Steep Canyon Rangers – One Dime At A Time
One Dime At A Time is North Carolina band the Steep Canyon Rangers’ third album. There’s reason to think they’d just as soon forget about the first, but it’s worth recalling simply as an index by which to judge the progress they’ve made since. One listen to this disc, produced by Del McCoury Band bassist Mike Bub, is enough to show that “considerable” greatly understates the case. For a bluegrass group whose members generally skipped the traditional path of apprenticeship with older musicians in favor of a “let’s get together and start a band” approach, the Rangers have done a remarkable job not only of developing their skills in every aspect, but of getting to the heart of the music.

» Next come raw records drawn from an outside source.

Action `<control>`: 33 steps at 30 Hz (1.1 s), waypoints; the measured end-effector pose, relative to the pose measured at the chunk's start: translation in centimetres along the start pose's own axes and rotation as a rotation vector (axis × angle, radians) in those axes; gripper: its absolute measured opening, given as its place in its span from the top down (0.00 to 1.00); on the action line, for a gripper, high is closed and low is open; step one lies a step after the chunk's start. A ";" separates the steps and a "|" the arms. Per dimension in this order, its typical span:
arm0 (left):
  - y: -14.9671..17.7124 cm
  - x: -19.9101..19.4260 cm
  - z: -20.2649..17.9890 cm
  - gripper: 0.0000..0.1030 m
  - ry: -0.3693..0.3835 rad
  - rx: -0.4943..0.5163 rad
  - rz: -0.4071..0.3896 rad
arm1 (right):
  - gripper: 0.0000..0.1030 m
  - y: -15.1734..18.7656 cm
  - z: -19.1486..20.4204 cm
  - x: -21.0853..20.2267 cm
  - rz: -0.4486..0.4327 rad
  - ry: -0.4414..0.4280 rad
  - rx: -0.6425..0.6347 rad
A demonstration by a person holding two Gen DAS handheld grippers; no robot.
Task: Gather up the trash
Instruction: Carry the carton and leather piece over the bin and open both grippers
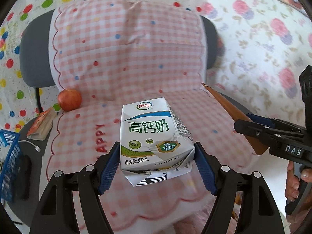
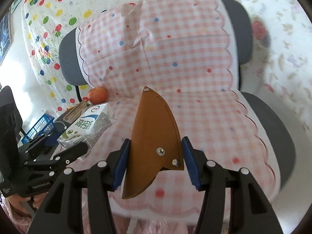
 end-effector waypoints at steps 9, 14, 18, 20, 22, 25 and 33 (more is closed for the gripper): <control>2.1 -3.1 -4.0 0.29 0.034 0.065 -0.015 | 0.49 3.4 -1.1 -5.6 -0.062 0.082 0.030; 3.1 -4.0 -7.6 0.28 0.118 0.127 -0.021 | 0.49 4.9 -2.5 -8.8 -0.096 0.131 0.055; 4.2 -3.7 -12.3 0.28 0.222 0.208 -0.012 | 0.49 7.2 -4.7 -11.8 -0.108 0.215 0.091; 4.8 -3.3 -14.6 0.28 0.276 0.244 0.004 | 0.49 8.3 -5.8 -12.8 -0.105 0.245 0.119; 5.4 -3.0 -16.5 0.28 0.318 0.271 0.017 | 0.49 9.9 -7.3 -14.2 -0.099 0.287 0.158; 6.2 -2.3 -19.3 0.28 0.368 0.312 0.031 | 0.49 12.1 -9.1 -15.6 -0.091 0.329 0.209; 8.6 -0.6 -24.9 0.28 0.458 0.382 0.075 | 0.48 17.0 -12.9 -17.6 -0.049 0.435 0.291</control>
Point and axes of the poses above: each gripper's, at about its wrist camera, not at the fingertips, and x roughly the way its jaws point, z to its left, y to its underside, the point moved 6 cm from there along x, roughly the way its jaws point, and after that the axes turned 4 degrees about z, right-handed, at the moved point
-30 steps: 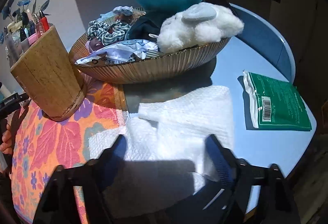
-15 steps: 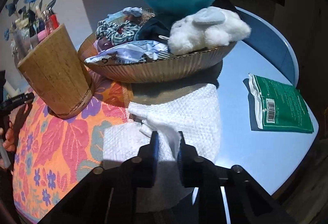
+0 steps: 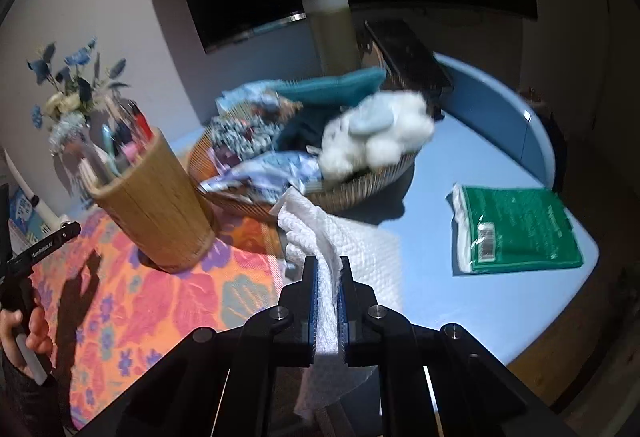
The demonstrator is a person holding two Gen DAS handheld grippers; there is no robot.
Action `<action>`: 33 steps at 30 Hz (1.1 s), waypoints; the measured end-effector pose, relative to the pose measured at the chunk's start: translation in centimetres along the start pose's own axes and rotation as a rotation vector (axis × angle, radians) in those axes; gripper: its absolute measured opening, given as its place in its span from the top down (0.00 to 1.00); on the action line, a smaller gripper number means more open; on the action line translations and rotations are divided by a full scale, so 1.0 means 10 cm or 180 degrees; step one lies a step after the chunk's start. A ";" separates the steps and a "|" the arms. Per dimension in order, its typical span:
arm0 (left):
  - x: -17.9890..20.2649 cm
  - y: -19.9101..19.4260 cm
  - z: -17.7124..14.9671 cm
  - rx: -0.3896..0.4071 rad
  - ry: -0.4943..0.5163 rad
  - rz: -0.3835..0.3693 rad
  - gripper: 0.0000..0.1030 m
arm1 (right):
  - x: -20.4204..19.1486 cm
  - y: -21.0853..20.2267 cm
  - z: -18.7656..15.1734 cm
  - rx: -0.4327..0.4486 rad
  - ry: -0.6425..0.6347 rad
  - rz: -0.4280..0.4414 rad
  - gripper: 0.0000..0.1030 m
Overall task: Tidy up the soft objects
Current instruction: 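Carry white plush and white towel to the glass bowl and release both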
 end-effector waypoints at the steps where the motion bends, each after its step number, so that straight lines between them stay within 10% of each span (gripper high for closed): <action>1: 0.10 -0.08 0.03 0.0042 0.0032 -0.0016 0.55 | 0.00 -0.06 0.03 0.0039 0.0004 0.0024 0.92; 15: 1.75 -0.66 0.47 0.0281 0.0480 -0.0969 0.55 | -0.01 -0.70 0.54 0.0544 0.0040 0.0198 0.92; 33: 2.79 0.25 1.16 0.0060 0.0461 -0.1344 0.50 | 0.03 -0.21 1.86 0.0788 0.0380 0.0364 0.90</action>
Point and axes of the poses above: each gripper's, at about its wrist camera, not at the fingertips, and y roughly the way its jaws point, x to its right, z to its top, the point moved 8 cm from there along y, roughly the way its jaws point, and after that the axes turned 12 degrees about -z, right-handed, at the moved point
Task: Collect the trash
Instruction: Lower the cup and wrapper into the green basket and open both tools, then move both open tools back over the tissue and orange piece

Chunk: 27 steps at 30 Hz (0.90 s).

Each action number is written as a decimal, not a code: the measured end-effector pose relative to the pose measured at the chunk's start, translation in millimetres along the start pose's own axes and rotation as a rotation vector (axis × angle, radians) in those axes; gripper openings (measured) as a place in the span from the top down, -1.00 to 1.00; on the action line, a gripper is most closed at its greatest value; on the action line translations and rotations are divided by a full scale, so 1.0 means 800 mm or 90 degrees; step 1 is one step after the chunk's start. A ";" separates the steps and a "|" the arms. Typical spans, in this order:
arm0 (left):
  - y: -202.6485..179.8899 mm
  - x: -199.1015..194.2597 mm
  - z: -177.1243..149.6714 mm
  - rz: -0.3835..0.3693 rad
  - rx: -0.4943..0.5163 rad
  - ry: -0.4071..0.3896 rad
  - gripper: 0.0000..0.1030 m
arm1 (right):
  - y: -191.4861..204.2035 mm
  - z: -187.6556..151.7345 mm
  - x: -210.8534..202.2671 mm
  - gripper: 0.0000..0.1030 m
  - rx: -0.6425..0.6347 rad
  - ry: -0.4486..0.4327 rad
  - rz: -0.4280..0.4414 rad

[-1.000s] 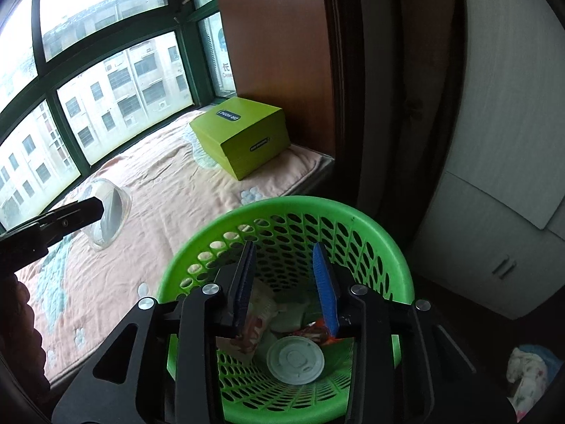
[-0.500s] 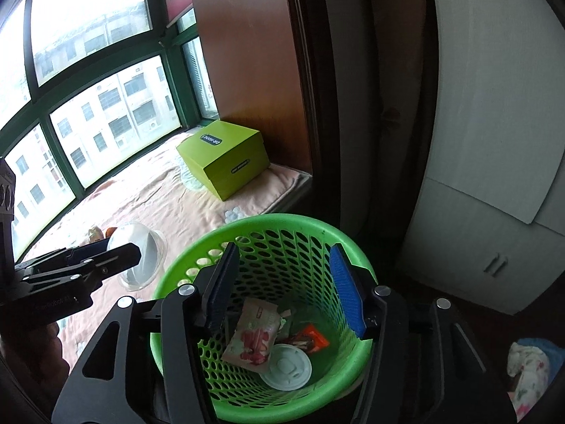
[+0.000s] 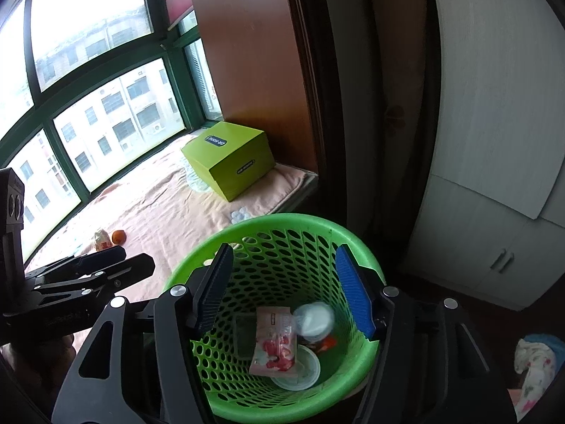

Take, for instance, bassist Charles Humphrey III’s “The Ghost Of Norma Jean”. Its dark story of guilt and death is idiomatic, all right, but what drives it home is the way the song shifts between common-time verses and waltz-time choruses — a device used on rare occasions by the Stanley Brothers and Flatt & Scruggs, but by hardly anyone else in the genre’s 60 years. Other songs, such as banjo man Graham Sharp’s “I’ll Be Long Gone”, with its short refrain, are equally knowing, rendered with wit, conviction, and a fine blend of taste and energy.
On One Dime At A Time, the Steep Canyon Rangers get not only the big things, but the little things right. And that, after all, is what, in a very real sense, bluegrass is all about.